Terra nos olhos
O texto curatorial apresenta o artista e a obra ao visitante da forma mais clara possível. Isto quer dizer que além de explicitar a visualidade, a curadoria também precisa desobedecer a qualquer ordem totalizante que indique um caminho único e linear na compreensão do trabalho. Amortecer a busca de um só sentido é vital.
Um bom exemplo disso, encontrei na exposição “Os Vivos e os Mortos”, de Jonas Arrabal, no Paço Imperial, em 2019. O espectador ao absorver o impacto do tombamento da Casuarina na sala expositiva, volta-se para o próprio corpo, tendo aquilo que chamamos experiência. A política ecológica não é suficiente para esgotar o horizonte técnico da construção da ilha do japonês em Cabo Frio. A sua artificialidade se projeta para além do mito de que seu proprietário era um oriental e evocar memórias dos churrascos feitos outrora, não aviva o duro sentimento de que somente restos nos esperam hoje.

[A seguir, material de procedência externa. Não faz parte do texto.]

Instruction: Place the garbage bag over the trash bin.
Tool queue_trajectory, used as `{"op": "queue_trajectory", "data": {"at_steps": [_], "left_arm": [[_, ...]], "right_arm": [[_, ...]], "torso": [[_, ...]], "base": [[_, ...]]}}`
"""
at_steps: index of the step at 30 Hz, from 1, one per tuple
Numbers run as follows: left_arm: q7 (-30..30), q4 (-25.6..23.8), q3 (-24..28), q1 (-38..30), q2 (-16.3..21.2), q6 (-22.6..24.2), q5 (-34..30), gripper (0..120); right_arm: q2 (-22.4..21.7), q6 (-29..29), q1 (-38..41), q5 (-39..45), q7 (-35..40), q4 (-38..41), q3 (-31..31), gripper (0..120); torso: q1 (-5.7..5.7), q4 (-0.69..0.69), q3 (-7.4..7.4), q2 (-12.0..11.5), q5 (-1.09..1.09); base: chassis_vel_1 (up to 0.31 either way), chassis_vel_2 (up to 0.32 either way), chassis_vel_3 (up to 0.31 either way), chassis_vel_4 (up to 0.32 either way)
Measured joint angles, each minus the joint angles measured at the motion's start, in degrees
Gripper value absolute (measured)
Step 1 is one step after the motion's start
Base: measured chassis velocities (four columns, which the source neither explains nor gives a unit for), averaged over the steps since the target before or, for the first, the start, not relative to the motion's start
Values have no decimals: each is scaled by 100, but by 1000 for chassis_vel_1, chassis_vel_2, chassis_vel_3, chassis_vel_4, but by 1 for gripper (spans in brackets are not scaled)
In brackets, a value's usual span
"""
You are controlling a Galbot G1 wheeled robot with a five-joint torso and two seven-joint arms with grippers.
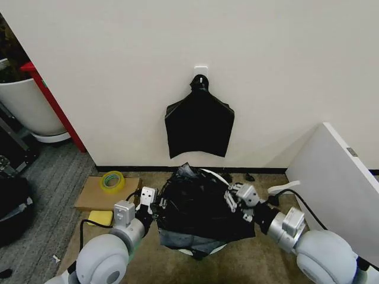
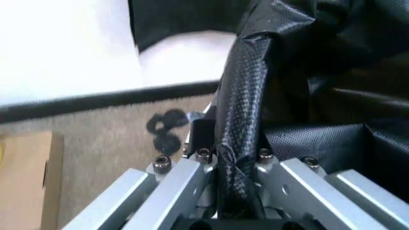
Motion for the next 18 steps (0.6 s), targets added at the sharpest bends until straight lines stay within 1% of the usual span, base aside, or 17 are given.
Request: {"op": "queue_trajectory", "data": {"at_steps": [6,7,9,11,12,13,18], "left_arm": [[311,-32,-24,76,105,-333,387,1],[449,-32,-43,92,138,-517,594,1],[586,-36,-82,102,165,-720,773,1],[693,-38,-103,112,183,-873,877,1],[693,-38,-103,112,183,-873,877,1],[765,-43,-128,120,197,-1001,972,1],[728,-5,-153,124,143,-1166,1017,1]], "right_arm": [[-131,-185,516,597,351,-218,119,0],[-209,-230,644,776,408,-359,119,0],[-319,-283,755,1045,425,-562,119,0],[-418,-316,791,1256,400,-702,119,0],[-418,-316,791,1256,400,-702,119,0],[-513,-320,801,1445,319,-826,119,0],[-668,-362,700,1801,21,-987,151,0]], "torso": [[0,2,0,0,0],[0,3,0,0,0],[0,2,0,0,1],[0,2,0,0,0],[0,2,0,0,0],[0,2,0,0,1],[0,1,0,0,1]], "base": [[0,0,0,0],[0,0,0,0],[0,0,0,0],[0,0,0,0],[0,0,0,0],[0,0,0,0],[0,0,0,0]]}}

A experiência da arte longe de se constituir num só discurso, vivifica a potência do corpo em meio as coisas. O estado sensível modificado em relação ao que já estamos familiarizados nos faz sentir a urgência em relação ao mundo que experimentamos. Ficamos lá num lugar imaginário sem que as referências possam nos aprisionar em discursos fáceis.

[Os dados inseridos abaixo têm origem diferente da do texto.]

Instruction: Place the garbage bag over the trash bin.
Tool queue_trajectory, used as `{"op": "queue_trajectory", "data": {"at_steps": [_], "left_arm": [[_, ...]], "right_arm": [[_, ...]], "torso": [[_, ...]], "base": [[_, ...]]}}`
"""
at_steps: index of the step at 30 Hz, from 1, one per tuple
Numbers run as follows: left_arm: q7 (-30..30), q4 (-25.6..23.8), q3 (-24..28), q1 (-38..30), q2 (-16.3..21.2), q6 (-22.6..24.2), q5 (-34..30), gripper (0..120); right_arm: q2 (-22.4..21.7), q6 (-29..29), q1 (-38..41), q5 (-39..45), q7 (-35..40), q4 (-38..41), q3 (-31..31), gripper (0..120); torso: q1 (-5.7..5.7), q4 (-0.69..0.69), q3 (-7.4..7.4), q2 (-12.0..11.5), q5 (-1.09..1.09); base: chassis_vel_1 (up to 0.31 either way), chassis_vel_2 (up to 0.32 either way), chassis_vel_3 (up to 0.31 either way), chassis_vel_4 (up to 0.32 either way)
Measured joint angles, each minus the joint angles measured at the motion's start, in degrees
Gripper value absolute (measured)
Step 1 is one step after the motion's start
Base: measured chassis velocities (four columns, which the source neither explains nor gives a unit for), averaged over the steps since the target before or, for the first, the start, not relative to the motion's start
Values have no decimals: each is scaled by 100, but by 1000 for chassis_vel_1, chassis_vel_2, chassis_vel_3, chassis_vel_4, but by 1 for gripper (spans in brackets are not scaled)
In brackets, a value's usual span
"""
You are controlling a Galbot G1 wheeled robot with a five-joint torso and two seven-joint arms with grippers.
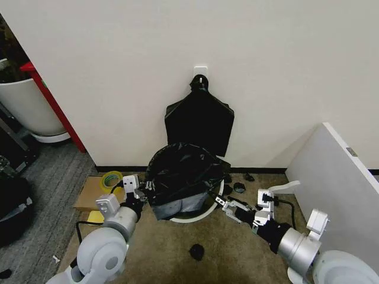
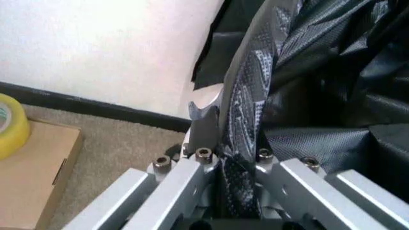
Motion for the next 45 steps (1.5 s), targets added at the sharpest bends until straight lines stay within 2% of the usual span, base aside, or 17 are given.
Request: {"op": "queue_trajectory", "data": {"at_steps": [4,7,12,18,23,30,33,35,38,39,40,43,45], "left_arm": [[-6,-30,36,-3,-5,1,2,1],[-6,-31,69,-11,-18,6,24,1],[41,-2,100,-16,-30,13,64,1],[123,-41,103,35,-48,23,88,1],[135,-53,113,36,-66,24,122,1],[144,-53,75,53,-64,15,182,1],[165,-59,72,54,-79,12,183,1],[165,-65,73,54,-82,12,183,1],[176,-127,74,83,-87,10,183,1],[178,-140,74,94,-81,10,183,1],[186,-164,74,110,-69,10,183,1],[187,-173,75,115,-63,9,183,1],[187,-180,82,113,-64,9,184,1]], "right_arm": [[34,-84,68,0,25,-3,-274,99],[74,-123,142,-143,21,-4,-525,91],[171,-164,289,-343,-8,-6,-721,86],[280,-236,347,-824,30,-9,-890,55],[271,-308,354,-995,114,-10,-861,45],[147,-373,162,-1099,229,-10,-585,66],[185,-420,130,-1263,316,-10,-648,81],[197,-424,131,-1283,320,-10,-666,83],[264,-435,143,-1342,332,-10,-757,95],[269,-435,149,-1339,334,-10,-768,94],[271,-436,178,-1311,337,-11,-782,88],[276,-436,206,-1273,342,-10,-783,81],[284,-435,227,-1255,355,-11,-784,73]], "torso": [[0,0,0,0,0],[0,0,0,0,0],[0,0,0,0,0],[0,0,0,0,0],[0,0,0,0,0],[0,0,0,0,0],[0,0,0,0,0],[0,0,0,0,0],[0,0,0,0,0],[0,0,0,0,0],[0,0,0,0,0],[0,0,0,0,0],[0,0,0,0,0]], "base": [[0,0,0,0],[0,0,0,0],[0,0,0,0],[0,0,0,0],[0,0,0,0],[0,0,0,0],[0,0,0,0],[0,0,0,0],[0,0,0,0],[0,0,0,0],[0,0,0,0],[0,0,0,0],[0,0,0,0]]}}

Se novas combinações recombinam e produzem diferenças para nos perturbar na busca por novos sentidos, costumamos paradoxalmente segurar as coisas pelas pontas. Uma ponta da toalha é o suficiente para tirar a mesa. Desnudar superfícies. A superfície tem a capacidade de velar a geometria. Vários são os caminhos a serem trilhados. A pergunta é: como constituir novos mundos e visualidades a partir de coisas que já estão tão impregnadas de significados? Tatearemos novos formatos constituindo outras experiências mais próximas ao nosso tempo? Tombar junto com a árvore é ainda possuir terra nos olhos.